Instructions to follow:
Among the lines below, output only those between the line holding "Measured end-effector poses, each" and the line holding "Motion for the", inclusive, exactly as written and with no pictures.
= = = = =
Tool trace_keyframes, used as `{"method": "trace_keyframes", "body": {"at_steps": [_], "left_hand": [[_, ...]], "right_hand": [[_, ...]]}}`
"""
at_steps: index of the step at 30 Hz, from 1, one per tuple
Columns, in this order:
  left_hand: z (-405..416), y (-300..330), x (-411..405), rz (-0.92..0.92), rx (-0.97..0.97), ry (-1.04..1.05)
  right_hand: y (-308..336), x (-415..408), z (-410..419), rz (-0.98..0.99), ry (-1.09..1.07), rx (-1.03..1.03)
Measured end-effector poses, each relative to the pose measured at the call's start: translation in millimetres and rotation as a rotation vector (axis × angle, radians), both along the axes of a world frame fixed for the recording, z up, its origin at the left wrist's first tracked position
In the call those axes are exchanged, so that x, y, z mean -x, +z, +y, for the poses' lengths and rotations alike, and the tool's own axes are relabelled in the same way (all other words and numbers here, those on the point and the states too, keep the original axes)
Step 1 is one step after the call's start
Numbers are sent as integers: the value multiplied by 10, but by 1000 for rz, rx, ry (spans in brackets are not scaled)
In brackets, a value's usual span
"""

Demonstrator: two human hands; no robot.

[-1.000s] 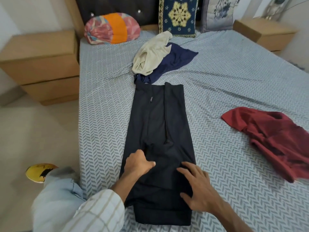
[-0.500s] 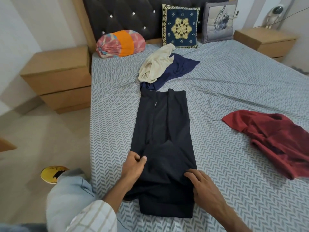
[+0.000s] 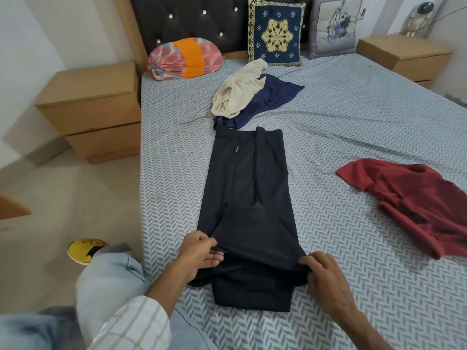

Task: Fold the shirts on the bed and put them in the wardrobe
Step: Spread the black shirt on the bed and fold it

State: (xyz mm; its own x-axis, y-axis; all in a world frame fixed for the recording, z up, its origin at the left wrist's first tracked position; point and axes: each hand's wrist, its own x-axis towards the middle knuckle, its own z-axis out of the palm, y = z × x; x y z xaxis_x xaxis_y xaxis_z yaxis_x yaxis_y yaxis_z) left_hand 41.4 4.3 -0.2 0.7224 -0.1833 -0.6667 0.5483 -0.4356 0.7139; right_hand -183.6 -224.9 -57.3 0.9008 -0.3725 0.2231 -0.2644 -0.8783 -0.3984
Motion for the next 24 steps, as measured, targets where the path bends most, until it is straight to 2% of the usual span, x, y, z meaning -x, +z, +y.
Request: {"method": "trace_keyframes", "body": {"at_steps": [6,9,12,16,21,24], "left_hand": [[134,-214,-7,-46,-115,-36],[110,-262,-46,-179,-246,-126],[47,-265,-151,-389,-363,-146],[-59,-387,-503,-529,-300,-169],[-392,-620,-1282,-637,-305,-192],[-695,-690,-1819,-675,-348,-219]], "right_hand": [[-27,-5,10,102,24,-73],[46,-83,-20,75,9,-270],[94,-345,-127,-18,-150,-520],[56,-1000,-481,25,-405,-718],[65,-2058,-1132,56,-480,-748],[47,-2703,-1538,20,-511,-836]]}}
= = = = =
Exercise answer:
Measured end-effector poses, each relative to the pose measured at the call's start: translation in millimetres and rotation as a rotation vector (axis × angle, radians), both along the axes of a world frame fixed for the recording, z up, its origin at the left wrist's first tracked position
In the call those axes are exchanged, so that x, y, z mean -x, +z, +y, for the poses' lengths and rotations alike, and the tool's own axes are relabelled in the same way (all other words and numbers here, those on the point and the states too, keep the original axes)
Step 1 is one step after the call's start
Numbers are sent as integers: the value multiplied by 10, but by 1000 for rz, rx, ry (spans in brackets are not scaled)
In brackets, a value's usual span
"""

Demonstrator: two human hands; no robot.

[-1.000s] 
[-0.500s] 
[+0.000s] 

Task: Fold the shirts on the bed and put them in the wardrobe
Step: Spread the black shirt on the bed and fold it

State: (xyz mm; its own x-axis, y-axis; all in a world frame fixed for the recording, z up, its origin at the left wrist's first tracked position; point and axes: each hand's wrist, its own x-axis towards the middle knuckle, its own z-axis out of the palm, y = z × x; x y z xaxis_x xaxis_y xaxis_z yaxis_x yaxis_y yaxis_z) left_hand 41.4 4.3 -0.2 0.7224 -0.1833 -0.6667 0.5483 -0.4356 0.7139; right_hand -183.6 -224.9 -57.3 0.9008 -0.3725 0.2231 -0.2644 -0.8783 -0.3984
Motion for the next 24 steps, as measured, targets where the path bends most, until it is straight to 2% of the usual span, x, y, z meaning -x, +z, +y.

The output is complete as it stands.